Work to complete: Your task is to repeat the entries exactly from their first line through the line with "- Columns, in", and to stop there.

Exercise data:
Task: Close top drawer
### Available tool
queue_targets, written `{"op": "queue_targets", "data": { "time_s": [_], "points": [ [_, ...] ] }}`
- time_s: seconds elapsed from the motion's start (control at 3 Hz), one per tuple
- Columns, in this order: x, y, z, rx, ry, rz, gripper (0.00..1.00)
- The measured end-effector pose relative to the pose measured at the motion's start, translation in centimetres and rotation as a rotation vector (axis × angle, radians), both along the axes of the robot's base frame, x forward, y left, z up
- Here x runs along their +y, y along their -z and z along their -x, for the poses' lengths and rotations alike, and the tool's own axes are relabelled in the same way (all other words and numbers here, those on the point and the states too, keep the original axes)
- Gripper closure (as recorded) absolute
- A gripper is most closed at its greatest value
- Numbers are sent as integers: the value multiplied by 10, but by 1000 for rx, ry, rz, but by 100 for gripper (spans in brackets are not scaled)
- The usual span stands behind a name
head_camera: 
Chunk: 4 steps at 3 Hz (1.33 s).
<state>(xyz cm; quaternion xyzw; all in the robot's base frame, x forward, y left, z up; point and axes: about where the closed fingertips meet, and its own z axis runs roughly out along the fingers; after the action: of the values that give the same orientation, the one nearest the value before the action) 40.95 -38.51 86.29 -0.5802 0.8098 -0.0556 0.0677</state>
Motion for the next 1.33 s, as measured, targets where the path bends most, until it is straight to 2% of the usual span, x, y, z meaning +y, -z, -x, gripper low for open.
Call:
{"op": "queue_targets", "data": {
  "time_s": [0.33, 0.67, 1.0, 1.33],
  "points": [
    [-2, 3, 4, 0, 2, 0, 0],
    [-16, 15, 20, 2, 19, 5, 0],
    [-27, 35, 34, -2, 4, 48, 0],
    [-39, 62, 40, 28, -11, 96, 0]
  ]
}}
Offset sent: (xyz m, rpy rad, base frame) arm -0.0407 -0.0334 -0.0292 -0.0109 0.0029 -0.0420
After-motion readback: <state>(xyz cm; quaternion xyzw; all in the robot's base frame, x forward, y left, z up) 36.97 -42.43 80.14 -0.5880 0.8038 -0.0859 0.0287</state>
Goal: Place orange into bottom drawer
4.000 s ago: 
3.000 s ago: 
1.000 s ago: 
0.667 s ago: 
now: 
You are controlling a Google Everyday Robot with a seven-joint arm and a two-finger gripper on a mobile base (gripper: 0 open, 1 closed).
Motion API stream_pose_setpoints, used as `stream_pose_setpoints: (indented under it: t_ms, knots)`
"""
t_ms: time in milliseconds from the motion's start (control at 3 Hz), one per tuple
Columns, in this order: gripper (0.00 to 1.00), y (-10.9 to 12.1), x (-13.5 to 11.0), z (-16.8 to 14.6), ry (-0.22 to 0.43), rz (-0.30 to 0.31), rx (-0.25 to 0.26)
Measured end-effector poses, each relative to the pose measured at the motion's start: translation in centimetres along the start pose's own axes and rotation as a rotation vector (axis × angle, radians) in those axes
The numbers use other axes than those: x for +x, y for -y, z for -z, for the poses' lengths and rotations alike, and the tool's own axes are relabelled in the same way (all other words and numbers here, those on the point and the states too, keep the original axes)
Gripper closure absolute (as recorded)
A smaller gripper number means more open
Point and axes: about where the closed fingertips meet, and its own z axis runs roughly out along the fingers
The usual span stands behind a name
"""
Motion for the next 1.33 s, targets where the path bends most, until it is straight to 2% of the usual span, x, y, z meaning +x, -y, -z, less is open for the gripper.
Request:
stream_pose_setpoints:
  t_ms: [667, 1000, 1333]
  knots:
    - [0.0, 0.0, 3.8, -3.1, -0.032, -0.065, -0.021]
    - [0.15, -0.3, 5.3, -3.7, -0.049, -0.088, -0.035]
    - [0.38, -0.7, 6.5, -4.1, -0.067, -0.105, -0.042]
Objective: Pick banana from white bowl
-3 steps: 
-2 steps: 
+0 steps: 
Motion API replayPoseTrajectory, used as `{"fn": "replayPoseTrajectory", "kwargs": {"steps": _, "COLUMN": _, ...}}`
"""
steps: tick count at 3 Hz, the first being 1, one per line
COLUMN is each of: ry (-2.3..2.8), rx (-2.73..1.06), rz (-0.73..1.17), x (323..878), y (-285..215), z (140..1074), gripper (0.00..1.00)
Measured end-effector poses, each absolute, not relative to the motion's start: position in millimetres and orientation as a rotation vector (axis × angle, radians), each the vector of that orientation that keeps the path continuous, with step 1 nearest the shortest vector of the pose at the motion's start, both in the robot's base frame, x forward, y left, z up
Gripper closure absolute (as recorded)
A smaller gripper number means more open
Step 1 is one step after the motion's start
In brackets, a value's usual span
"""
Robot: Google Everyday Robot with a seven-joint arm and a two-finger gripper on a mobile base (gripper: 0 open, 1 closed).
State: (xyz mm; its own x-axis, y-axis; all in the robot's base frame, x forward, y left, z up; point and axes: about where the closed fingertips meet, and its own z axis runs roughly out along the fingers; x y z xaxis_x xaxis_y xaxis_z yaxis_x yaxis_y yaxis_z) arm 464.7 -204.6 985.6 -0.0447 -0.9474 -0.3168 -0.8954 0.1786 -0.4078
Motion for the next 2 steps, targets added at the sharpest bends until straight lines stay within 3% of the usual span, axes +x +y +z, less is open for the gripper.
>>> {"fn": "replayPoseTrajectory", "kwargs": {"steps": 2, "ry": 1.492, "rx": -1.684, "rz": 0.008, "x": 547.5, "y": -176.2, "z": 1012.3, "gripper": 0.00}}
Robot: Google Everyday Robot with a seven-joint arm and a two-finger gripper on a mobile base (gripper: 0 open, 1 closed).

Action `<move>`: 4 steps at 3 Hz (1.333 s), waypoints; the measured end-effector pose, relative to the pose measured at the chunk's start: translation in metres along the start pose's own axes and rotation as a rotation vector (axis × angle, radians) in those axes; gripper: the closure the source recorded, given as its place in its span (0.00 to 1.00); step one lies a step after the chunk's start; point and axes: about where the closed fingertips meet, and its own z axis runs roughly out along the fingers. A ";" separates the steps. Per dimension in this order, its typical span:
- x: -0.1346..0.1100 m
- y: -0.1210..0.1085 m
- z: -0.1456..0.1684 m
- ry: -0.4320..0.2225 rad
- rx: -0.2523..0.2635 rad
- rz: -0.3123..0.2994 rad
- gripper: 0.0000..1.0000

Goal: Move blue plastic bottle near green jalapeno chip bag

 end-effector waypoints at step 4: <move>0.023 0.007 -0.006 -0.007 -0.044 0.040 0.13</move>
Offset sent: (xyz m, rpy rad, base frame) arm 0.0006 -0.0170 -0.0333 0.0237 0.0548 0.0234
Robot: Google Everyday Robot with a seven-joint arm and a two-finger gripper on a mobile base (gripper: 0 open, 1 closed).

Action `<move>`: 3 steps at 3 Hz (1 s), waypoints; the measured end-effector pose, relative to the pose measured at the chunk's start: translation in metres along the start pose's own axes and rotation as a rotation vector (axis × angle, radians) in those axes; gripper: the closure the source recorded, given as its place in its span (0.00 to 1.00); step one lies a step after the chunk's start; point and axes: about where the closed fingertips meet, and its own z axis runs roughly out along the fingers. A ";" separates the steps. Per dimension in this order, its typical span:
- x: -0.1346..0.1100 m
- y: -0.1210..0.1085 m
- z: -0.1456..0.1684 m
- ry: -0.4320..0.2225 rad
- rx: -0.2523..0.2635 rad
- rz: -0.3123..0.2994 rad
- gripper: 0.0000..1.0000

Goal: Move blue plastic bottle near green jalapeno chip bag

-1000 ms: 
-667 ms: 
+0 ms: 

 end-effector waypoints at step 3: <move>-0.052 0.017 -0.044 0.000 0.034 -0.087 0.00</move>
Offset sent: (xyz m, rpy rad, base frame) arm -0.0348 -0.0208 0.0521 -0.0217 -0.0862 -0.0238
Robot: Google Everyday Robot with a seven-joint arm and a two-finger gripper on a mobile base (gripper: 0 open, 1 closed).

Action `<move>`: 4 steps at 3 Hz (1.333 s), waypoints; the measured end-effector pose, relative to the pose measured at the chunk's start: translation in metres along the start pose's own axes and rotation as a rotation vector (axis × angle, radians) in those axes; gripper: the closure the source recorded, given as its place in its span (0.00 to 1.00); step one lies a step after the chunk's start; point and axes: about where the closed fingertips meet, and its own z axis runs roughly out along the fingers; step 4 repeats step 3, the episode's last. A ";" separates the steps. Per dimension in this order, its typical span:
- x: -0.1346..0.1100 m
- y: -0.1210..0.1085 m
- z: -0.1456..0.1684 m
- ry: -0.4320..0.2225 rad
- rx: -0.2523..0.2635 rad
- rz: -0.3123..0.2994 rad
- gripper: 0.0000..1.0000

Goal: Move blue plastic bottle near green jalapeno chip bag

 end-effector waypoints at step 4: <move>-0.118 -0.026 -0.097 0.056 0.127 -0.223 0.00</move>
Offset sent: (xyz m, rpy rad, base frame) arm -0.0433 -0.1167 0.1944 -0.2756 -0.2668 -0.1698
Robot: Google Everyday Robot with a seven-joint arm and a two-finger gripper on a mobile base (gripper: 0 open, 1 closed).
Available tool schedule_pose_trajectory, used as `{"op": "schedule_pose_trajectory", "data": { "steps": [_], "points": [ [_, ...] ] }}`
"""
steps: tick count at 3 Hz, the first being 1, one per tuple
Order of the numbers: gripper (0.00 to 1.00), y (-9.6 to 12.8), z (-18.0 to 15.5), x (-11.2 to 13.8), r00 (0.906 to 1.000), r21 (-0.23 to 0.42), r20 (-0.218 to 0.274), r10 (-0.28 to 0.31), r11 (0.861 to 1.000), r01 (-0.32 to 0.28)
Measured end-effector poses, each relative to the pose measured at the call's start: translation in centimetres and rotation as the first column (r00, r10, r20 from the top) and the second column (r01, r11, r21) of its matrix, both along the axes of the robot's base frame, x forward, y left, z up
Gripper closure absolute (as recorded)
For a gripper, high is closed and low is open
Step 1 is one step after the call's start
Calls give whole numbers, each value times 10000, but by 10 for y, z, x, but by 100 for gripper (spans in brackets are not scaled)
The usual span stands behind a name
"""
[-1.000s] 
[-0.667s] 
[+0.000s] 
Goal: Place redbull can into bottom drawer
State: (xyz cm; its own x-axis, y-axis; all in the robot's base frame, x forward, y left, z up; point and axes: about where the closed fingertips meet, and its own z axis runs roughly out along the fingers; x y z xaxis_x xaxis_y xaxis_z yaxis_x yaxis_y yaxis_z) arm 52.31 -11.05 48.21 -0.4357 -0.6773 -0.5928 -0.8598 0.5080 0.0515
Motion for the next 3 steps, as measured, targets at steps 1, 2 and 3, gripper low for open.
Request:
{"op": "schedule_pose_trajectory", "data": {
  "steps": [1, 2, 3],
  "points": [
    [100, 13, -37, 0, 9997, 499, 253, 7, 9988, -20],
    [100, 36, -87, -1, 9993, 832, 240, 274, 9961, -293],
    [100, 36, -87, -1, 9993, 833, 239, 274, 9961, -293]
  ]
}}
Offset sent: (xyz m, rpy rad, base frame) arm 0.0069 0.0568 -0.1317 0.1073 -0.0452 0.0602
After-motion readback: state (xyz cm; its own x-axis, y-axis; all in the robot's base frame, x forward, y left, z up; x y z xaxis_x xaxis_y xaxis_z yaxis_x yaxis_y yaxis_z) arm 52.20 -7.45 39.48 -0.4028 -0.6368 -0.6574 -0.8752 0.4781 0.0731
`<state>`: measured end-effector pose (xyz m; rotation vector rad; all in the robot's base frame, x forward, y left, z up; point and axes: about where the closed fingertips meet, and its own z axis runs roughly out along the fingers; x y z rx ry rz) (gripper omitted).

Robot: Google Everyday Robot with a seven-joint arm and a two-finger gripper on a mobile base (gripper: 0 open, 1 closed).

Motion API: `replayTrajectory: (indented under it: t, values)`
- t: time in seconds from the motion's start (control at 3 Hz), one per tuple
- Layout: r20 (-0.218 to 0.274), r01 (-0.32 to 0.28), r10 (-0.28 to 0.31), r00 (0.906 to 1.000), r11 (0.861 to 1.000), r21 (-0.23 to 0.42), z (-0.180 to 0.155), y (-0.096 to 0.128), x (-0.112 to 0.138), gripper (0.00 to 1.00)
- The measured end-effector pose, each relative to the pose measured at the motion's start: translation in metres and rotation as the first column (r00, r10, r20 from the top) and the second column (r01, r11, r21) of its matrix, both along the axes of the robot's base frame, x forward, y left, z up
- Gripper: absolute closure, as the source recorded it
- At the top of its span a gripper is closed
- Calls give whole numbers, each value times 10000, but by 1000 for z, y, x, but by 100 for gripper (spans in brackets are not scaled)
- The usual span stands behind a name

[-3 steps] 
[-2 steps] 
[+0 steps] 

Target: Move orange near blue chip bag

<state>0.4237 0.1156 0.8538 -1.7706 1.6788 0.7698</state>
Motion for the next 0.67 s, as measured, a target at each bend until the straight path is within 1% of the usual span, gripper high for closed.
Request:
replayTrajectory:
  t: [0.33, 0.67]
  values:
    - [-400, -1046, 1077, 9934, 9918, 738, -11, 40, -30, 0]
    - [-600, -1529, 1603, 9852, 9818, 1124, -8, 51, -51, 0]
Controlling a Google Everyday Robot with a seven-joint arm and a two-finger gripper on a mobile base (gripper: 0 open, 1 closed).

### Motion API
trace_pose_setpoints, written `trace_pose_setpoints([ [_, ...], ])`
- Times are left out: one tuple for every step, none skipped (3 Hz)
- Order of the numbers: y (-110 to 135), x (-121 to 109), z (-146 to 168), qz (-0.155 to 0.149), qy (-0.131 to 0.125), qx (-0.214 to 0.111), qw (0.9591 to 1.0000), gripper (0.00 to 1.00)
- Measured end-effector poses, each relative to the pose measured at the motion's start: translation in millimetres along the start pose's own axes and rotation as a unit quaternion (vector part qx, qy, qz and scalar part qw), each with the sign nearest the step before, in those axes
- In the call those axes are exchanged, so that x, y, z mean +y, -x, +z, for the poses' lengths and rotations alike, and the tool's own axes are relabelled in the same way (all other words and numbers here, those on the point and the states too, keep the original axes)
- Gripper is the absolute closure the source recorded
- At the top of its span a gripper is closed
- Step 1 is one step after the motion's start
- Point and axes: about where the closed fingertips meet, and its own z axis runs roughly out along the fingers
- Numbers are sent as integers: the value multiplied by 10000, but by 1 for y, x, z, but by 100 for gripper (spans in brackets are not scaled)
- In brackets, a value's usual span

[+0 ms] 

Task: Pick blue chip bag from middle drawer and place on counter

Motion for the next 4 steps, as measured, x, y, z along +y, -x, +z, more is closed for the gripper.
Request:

Exercise response:
Task: Close top drawer
### Available tool
queue_targets, written `{"op": "queue_targets", "data": { "time_s": [_], "points": [ [_, ...] ] }}`
- time_s: seconds elapsed from the motion's start (control at 3 Hz), one per tuple
- Columns, in this order: x, y, z, rx, ry, rz, gripper (0.00..1.00)

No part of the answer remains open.